Recent viral images of Southwest agents getting yelled at and crying have resurfaced a valuable lesson about the nature of our economic system that’s worth examining this holiday season: the deliberate, built-in ways corporate “customer service” is set up to not only shield those on the top of the ladder—executives, vice presidents, large shareholders—but pit low-wage workers against each other in an inherently antagonistic relationship marked by powerlessness and frustration. It’s a dynamic we discussed in “Episode 118: The Snitch Economy—How Rating Apps and Tipping Pit Working People Against Each Other,” of the Citations Needed podcast I co-host, but I feel ought to be expanded on in light of recent events. Watching video after video, reading tweet after tweet, describing frustrated stranded holiday travelers yelling at Southwest Airlines workers, and hearing, in turn, accounts of airline workers and airport staff breaking down crying, is a good opportunity to talk about how none of this is natural or inevitable. It is a choice, both in corporate policy and government regulation.
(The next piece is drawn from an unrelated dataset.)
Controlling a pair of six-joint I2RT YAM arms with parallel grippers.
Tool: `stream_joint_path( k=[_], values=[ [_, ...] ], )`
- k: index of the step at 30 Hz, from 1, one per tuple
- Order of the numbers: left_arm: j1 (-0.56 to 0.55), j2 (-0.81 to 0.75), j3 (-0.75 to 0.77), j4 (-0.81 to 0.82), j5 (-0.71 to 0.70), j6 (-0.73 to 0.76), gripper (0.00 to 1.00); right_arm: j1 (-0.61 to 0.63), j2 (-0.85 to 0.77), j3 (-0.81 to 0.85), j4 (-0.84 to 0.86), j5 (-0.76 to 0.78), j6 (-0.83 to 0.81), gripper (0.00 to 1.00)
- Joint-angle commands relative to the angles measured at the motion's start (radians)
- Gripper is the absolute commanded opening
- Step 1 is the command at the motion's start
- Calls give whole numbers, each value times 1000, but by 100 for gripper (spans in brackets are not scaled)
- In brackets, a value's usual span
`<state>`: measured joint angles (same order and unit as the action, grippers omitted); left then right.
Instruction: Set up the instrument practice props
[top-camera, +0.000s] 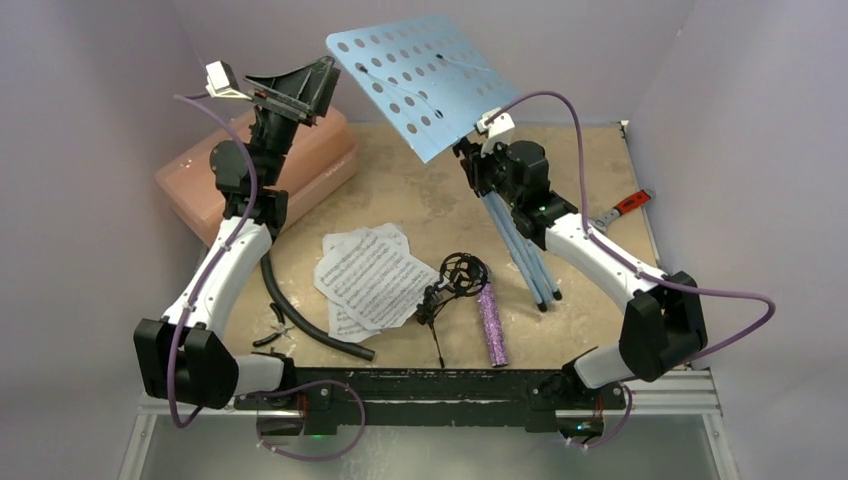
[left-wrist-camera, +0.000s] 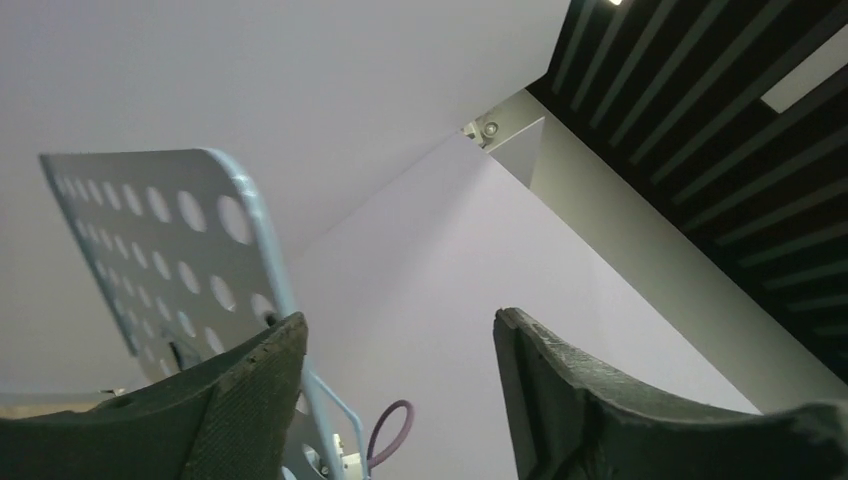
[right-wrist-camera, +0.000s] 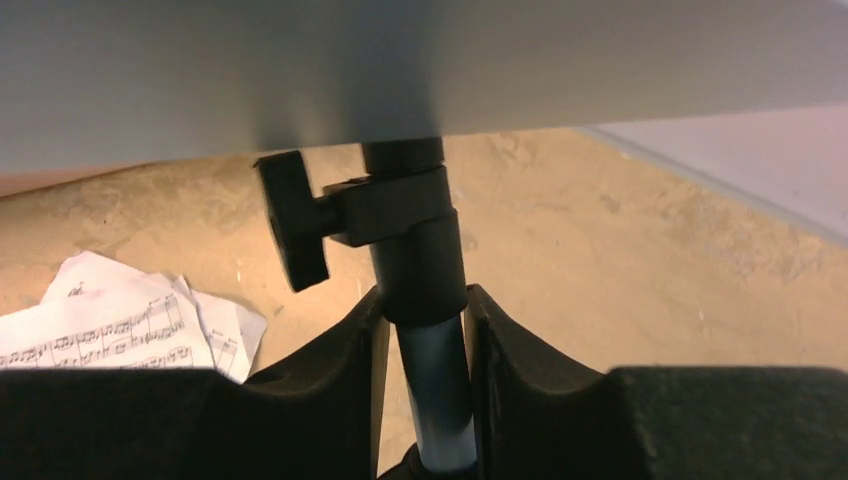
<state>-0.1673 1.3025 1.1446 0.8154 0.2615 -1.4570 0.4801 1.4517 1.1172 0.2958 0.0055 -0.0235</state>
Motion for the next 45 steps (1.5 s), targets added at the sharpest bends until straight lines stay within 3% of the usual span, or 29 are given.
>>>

Southwest Airlines Boeing 737 airplanes prepare for takeoff and arrive at Chicago Midway International Airport, August 11, 2018.

There are three main ways capital pits workers against each other in the relationship we call “customer service”:

1. Snitch economy. As discussed in Citations Needed Ep. 118, we are provided with more and more apps, websites, and customer surveys to effectively do the job of managing for management—free of charge, of course. Under the auspices of “empowering” the consumer, we are told to spy on our low-wage servants and gauge the quality of their servitude with stars, tips, and reviews. Uber, DoorDash, Fiver, Grubhub—a new “gig economy” has emerged that not only misclassifies workers as freelancers to pay them less, but hands over the reins of management to the consumer directly. This necessarily increases the antagonism between working-class consumers and the workers they are snitching on.

2. Automation. Increasingly, even getting to the bottom rung employee to yell at is difficult. Under the thin pretense of Covid, increased labor power has exploded the use of automated technology that creates a frustrating maze to get a simple problem solved or task accomplished. Don’t go to the register, instead download the app and order. Scan the QR code, don’t wait on hold, go to our website and engage a series of automated prompts and maybe you can solve your problem. More and more consumers are being pushed away from humans onto automated systems we are told will “save us time,” but instead exist solely to save the corporation labor costs. So, by the time the average consumer does finally work their way to seeing a human, they are annoyed, frustrated, and angry at this faceless entity and more willing to take it out on someone making $13 an hour.